* PROBLEM DETAILS
If a line in the listing includes the word "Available", copy it out.

* EXTRACTED INFORMATION
####
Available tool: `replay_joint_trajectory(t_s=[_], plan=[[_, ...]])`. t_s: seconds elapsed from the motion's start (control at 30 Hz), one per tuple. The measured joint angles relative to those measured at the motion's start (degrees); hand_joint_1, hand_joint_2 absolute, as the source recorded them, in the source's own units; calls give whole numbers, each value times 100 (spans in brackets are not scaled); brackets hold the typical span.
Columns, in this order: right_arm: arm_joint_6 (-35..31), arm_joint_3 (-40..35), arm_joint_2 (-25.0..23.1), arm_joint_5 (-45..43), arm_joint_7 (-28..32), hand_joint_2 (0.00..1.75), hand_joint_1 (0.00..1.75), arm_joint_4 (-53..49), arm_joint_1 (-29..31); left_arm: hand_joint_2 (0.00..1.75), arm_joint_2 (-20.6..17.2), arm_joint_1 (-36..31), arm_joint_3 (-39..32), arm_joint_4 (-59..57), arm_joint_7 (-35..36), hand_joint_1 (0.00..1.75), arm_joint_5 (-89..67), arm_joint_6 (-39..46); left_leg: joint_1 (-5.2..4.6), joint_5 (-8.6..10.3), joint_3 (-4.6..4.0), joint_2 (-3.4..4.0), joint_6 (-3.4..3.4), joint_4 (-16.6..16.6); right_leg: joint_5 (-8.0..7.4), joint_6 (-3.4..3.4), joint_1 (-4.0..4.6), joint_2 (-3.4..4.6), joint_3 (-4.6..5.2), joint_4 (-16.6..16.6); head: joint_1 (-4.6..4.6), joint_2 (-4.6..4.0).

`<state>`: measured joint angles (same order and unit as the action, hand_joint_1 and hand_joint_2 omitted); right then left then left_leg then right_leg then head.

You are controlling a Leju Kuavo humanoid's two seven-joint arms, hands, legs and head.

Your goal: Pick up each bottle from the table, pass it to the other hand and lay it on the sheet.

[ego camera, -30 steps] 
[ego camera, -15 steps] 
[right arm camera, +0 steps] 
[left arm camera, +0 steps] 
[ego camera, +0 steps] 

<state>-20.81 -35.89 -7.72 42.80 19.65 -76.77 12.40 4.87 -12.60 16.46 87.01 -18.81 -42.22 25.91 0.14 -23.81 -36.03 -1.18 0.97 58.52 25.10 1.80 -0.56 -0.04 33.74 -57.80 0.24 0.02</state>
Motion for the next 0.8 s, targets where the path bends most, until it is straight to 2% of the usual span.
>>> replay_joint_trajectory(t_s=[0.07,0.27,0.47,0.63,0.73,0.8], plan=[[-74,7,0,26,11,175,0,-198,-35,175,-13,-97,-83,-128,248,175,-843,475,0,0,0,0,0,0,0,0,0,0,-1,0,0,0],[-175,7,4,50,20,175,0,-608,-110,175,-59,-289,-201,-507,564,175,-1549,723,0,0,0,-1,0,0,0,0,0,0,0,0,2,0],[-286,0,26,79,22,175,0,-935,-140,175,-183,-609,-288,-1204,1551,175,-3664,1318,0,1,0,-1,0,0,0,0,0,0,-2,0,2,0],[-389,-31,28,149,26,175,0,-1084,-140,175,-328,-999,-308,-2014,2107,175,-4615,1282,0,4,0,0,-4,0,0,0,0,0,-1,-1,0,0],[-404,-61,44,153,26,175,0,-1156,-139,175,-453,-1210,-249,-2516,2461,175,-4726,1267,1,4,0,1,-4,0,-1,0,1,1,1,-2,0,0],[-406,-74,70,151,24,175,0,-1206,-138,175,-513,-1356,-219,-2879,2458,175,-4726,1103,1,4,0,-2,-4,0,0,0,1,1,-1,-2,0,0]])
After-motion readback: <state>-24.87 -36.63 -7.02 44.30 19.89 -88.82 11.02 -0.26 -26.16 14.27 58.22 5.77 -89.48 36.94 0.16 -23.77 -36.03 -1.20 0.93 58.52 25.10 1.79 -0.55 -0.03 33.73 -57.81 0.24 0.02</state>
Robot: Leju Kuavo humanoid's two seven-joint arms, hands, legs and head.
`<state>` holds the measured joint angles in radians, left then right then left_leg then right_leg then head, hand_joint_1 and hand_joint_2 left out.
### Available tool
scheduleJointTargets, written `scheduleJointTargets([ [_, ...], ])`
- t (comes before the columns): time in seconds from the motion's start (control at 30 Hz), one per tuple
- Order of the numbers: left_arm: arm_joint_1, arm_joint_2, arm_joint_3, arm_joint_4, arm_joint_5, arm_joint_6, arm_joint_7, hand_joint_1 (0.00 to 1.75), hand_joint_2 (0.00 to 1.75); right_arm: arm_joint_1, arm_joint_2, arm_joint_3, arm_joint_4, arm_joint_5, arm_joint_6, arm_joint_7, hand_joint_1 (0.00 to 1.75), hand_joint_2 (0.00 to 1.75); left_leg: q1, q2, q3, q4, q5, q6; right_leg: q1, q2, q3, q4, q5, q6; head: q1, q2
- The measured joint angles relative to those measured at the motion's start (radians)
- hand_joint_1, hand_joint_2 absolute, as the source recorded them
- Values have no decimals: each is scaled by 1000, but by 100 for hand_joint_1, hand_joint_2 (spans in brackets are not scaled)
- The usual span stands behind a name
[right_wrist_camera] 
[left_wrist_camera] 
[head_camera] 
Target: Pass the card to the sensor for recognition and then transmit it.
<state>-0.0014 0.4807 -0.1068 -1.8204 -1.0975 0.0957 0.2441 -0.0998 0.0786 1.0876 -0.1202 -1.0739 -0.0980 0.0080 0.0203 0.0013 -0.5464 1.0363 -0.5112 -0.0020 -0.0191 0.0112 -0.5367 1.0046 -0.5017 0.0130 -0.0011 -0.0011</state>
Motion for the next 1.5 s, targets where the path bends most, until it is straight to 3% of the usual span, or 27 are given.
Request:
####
* RESULT OF THE EXERCISE
Available tool: `replay_joint_trajectory(t_s=[_], plan=[[_, ...]])`. t_s: seconds elapsed from the motion's start (control at 30 Hz), one per tuple. The measured joint angles relative to those measured at the motion's start (degrees); hand_joint_1, hand_joint_2 absolute, as the source recorded them, in the source's own units; calls give whole numbers, each value times 100 (spans in brackets are not scaled); brackets hold the typical span.
### Available tool

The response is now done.